--- Data provided Enclosed Below ---

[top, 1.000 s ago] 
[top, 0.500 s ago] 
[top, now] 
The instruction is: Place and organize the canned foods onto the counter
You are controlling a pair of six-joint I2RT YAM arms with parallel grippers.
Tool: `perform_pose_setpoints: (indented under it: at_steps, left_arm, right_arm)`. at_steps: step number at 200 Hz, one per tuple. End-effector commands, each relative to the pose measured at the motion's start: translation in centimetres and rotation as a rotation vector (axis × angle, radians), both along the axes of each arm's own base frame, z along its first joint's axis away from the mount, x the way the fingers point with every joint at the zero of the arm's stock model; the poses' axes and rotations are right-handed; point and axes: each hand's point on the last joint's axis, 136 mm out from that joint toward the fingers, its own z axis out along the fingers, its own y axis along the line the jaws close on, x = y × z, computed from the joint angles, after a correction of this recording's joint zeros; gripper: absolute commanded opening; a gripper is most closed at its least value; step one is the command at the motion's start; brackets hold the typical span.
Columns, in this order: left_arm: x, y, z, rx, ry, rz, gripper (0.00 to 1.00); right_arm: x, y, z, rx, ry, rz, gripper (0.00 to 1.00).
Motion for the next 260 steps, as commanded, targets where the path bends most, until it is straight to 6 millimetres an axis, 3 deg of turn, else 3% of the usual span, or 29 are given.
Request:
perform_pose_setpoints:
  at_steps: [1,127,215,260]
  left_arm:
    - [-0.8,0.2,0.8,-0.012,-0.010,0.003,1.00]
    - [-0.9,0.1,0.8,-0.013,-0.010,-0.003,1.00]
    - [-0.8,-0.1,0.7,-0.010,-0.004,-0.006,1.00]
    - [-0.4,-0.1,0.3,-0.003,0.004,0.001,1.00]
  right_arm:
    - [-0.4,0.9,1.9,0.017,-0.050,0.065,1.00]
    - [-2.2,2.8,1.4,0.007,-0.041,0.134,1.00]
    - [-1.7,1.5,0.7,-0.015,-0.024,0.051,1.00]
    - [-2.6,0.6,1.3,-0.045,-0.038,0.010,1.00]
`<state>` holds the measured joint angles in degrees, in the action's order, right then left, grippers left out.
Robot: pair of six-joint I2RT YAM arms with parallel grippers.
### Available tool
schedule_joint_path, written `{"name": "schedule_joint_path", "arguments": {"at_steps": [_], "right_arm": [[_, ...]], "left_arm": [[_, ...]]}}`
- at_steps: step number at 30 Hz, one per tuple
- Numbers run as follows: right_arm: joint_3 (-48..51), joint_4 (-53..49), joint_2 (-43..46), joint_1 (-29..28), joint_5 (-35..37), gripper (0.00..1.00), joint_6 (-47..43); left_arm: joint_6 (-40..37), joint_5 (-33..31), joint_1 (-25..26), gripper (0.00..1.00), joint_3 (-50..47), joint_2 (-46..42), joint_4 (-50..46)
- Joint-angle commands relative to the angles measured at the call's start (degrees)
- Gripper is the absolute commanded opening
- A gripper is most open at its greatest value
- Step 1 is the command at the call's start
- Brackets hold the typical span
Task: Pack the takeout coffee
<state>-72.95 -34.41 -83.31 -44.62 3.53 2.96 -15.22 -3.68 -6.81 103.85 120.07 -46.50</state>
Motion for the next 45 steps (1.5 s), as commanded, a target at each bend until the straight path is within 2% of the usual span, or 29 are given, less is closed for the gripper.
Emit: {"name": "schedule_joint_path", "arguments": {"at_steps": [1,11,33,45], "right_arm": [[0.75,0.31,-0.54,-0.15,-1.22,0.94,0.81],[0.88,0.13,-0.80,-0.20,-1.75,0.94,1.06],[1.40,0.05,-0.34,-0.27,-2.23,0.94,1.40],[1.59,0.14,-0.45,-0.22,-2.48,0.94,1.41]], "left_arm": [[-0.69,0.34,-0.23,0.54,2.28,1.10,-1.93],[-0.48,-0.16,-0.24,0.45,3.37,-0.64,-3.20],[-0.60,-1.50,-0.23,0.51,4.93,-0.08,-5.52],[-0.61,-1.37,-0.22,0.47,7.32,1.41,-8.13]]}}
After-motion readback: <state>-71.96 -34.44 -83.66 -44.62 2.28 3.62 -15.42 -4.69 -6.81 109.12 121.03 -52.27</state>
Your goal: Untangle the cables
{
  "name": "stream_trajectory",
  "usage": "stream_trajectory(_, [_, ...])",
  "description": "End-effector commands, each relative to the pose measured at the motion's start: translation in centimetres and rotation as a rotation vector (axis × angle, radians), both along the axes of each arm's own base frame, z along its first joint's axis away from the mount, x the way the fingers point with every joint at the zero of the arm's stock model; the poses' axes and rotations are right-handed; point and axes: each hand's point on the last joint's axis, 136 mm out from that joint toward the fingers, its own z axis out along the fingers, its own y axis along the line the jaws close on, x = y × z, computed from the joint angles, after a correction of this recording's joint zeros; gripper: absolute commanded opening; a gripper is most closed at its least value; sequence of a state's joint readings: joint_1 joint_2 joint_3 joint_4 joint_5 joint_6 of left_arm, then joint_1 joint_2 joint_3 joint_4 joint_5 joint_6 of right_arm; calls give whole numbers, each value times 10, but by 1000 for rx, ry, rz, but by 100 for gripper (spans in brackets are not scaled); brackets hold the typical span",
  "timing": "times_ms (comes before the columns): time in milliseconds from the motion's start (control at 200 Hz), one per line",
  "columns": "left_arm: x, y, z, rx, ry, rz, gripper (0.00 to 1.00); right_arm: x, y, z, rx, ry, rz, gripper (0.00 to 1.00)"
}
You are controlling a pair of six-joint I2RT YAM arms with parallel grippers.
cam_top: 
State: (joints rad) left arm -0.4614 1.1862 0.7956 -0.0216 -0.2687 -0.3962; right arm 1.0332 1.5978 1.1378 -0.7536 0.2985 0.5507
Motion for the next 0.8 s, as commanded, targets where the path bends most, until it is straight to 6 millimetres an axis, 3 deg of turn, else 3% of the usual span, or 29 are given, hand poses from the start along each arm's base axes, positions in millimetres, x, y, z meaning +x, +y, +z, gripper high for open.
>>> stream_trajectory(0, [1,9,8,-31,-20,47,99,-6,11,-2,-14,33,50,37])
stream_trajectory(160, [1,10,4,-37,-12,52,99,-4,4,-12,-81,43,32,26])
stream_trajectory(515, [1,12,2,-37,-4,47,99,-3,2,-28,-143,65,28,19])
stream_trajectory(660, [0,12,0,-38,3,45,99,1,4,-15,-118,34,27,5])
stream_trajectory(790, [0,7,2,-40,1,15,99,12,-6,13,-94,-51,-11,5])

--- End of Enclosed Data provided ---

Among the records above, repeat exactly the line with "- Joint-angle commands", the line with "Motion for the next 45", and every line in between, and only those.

- Joint-angle commands relative to the angles measured at the call's start (degrees)
- Gripper is the absolute commanded opening
- A gripper is most open at its greatest value
- Step 1 is the command at the call's start
- Brackets hold the typical span
Task: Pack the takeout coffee
<state>-72.95 -34.41 -83.31 -44.62 3.53 2.96 -15.22 -3.68 -6.81 103.85 120.07 -46.50</state>
Motion for the next 45 steps (1.5 s), as commanded, a target at each bend until the straight path is within 2% of the usual span, or 29 are given, less is closed for the gripper.

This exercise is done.